» **EXERCISE DETAILS**
Search the data for the string "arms" and copy each line where it turns up.

» **SUPPLIED ENTRIES**

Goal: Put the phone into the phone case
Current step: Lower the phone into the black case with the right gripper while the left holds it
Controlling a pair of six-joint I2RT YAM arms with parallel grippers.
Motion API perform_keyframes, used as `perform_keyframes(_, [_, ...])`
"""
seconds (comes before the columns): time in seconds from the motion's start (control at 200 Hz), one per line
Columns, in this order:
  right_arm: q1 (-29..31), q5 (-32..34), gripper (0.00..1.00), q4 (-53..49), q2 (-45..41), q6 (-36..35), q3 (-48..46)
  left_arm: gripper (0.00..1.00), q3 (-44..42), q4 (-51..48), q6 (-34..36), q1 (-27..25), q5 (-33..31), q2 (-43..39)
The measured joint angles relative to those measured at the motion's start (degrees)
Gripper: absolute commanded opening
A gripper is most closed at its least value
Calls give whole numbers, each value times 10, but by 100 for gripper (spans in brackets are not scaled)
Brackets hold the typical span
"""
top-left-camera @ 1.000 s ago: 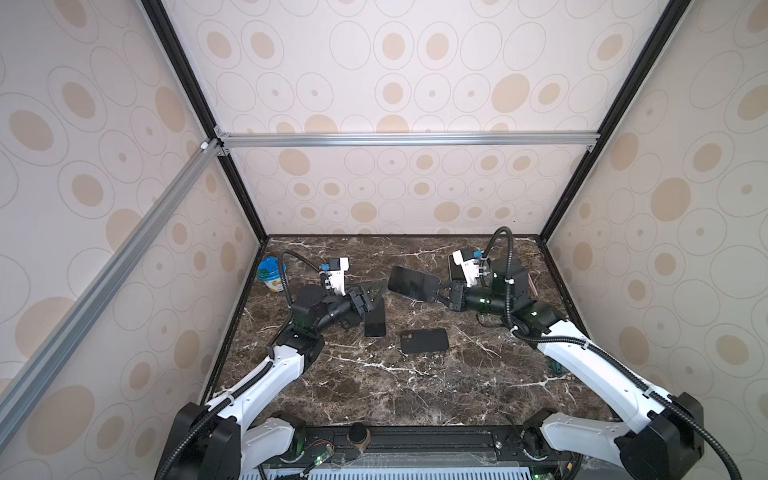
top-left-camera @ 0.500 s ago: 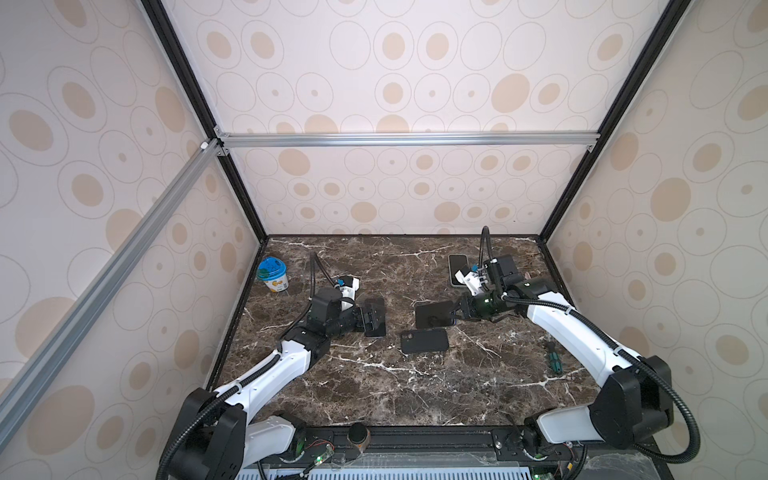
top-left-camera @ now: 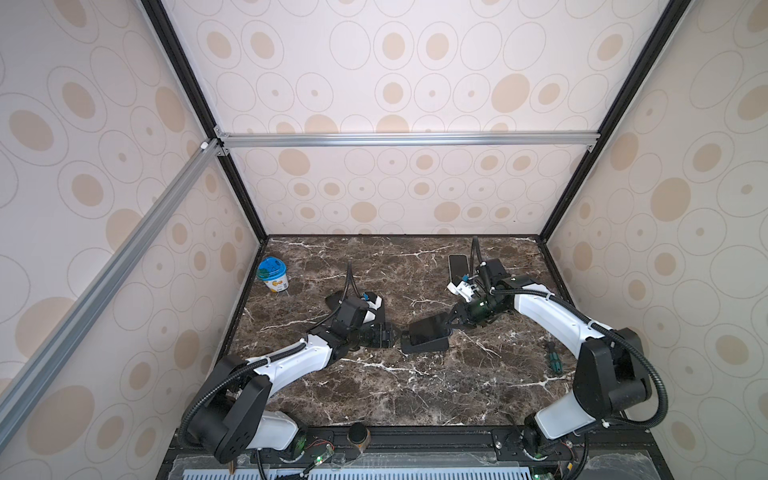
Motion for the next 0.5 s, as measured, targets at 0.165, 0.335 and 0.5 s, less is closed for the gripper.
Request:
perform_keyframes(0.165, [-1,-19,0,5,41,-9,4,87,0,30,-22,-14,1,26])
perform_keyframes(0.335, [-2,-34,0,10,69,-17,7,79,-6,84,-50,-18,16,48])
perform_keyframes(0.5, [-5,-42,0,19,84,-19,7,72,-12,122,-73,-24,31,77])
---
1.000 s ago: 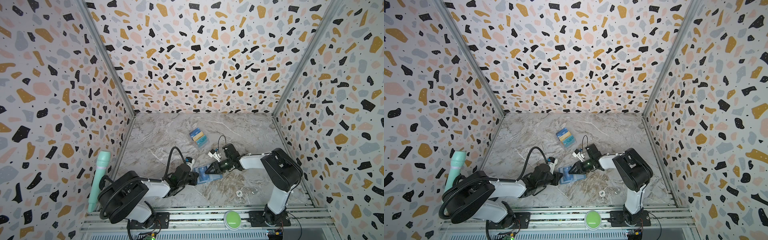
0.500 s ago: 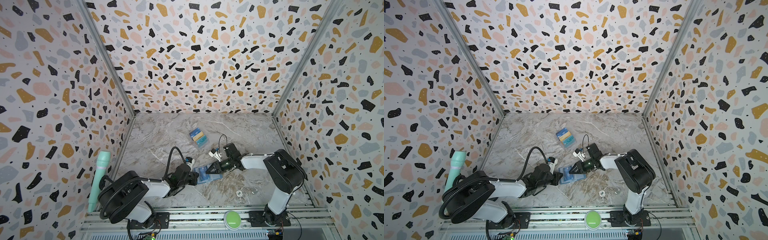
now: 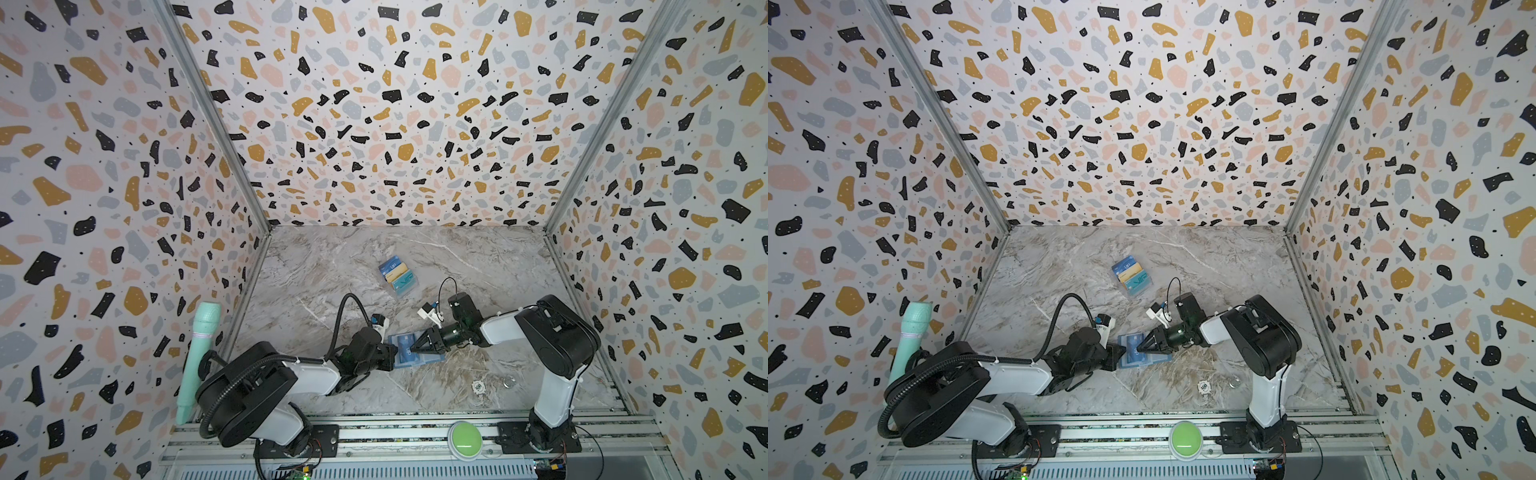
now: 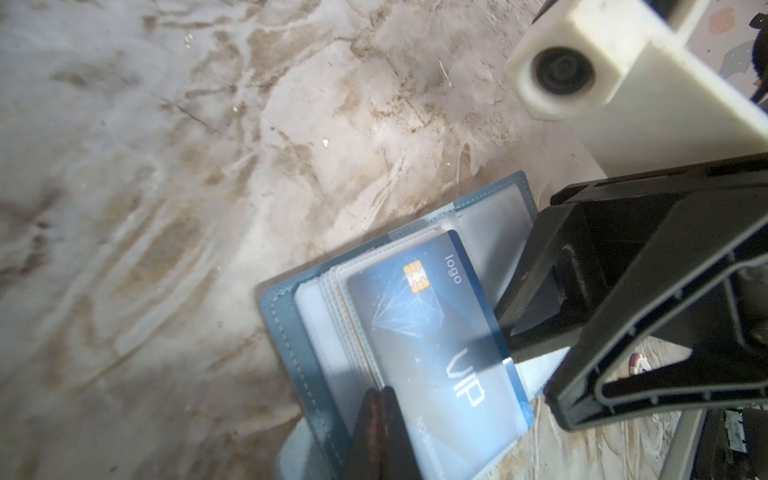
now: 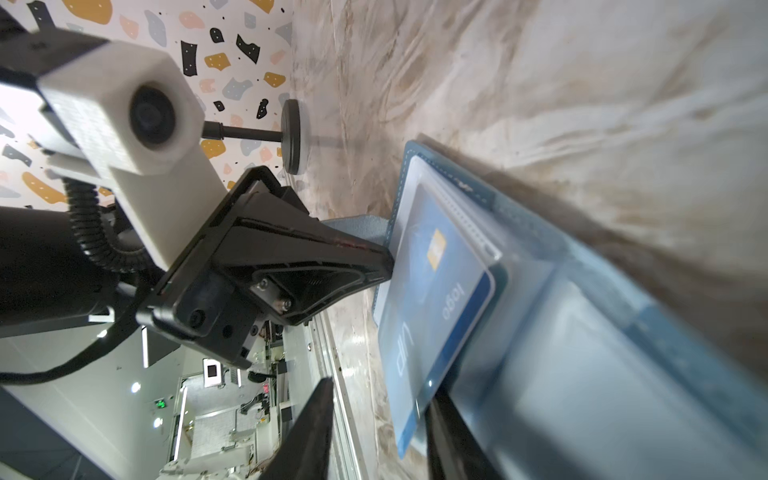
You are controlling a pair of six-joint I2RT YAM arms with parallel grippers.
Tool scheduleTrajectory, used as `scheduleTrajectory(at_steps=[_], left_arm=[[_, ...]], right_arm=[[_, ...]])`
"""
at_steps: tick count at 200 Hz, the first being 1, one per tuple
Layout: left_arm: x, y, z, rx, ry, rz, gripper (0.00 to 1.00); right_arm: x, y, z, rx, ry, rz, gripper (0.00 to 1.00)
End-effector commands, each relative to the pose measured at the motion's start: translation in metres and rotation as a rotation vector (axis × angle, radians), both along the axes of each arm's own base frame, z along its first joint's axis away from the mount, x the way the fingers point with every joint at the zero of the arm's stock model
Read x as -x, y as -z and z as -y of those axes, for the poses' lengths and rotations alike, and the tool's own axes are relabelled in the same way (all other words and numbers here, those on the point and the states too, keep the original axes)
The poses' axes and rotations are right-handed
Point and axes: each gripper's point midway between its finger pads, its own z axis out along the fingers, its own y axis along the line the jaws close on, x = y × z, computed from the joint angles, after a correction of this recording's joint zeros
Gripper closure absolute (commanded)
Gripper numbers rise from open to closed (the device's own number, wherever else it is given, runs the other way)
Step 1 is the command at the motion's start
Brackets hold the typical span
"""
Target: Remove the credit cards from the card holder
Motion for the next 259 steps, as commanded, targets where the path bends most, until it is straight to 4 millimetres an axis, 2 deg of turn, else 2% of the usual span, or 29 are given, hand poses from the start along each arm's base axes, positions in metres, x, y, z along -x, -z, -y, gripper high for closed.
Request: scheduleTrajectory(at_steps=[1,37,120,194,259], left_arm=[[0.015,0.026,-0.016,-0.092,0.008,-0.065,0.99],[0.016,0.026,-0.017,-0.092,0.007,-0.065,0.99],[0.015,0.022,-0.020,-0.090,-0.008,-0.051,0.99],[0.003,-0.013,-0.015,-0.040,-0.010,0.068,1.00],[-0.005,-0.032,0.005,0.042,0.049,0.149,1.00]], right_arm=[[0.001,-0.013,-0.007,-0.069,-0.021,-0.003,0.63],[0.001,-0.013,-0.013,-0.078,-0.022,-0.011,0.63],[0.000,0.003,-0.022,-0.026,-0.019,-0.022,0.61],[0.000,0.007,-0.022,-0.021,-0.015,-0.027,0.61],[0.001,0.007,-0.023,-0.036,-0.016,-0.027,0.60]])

» **OUTPUT OF THE EXERCISE**
Controlling a pair of six-joint I2RT YAM arms with parallel grippers.
You are controlling a pair of six-joint I2RT YAM arms with parallel grippers.

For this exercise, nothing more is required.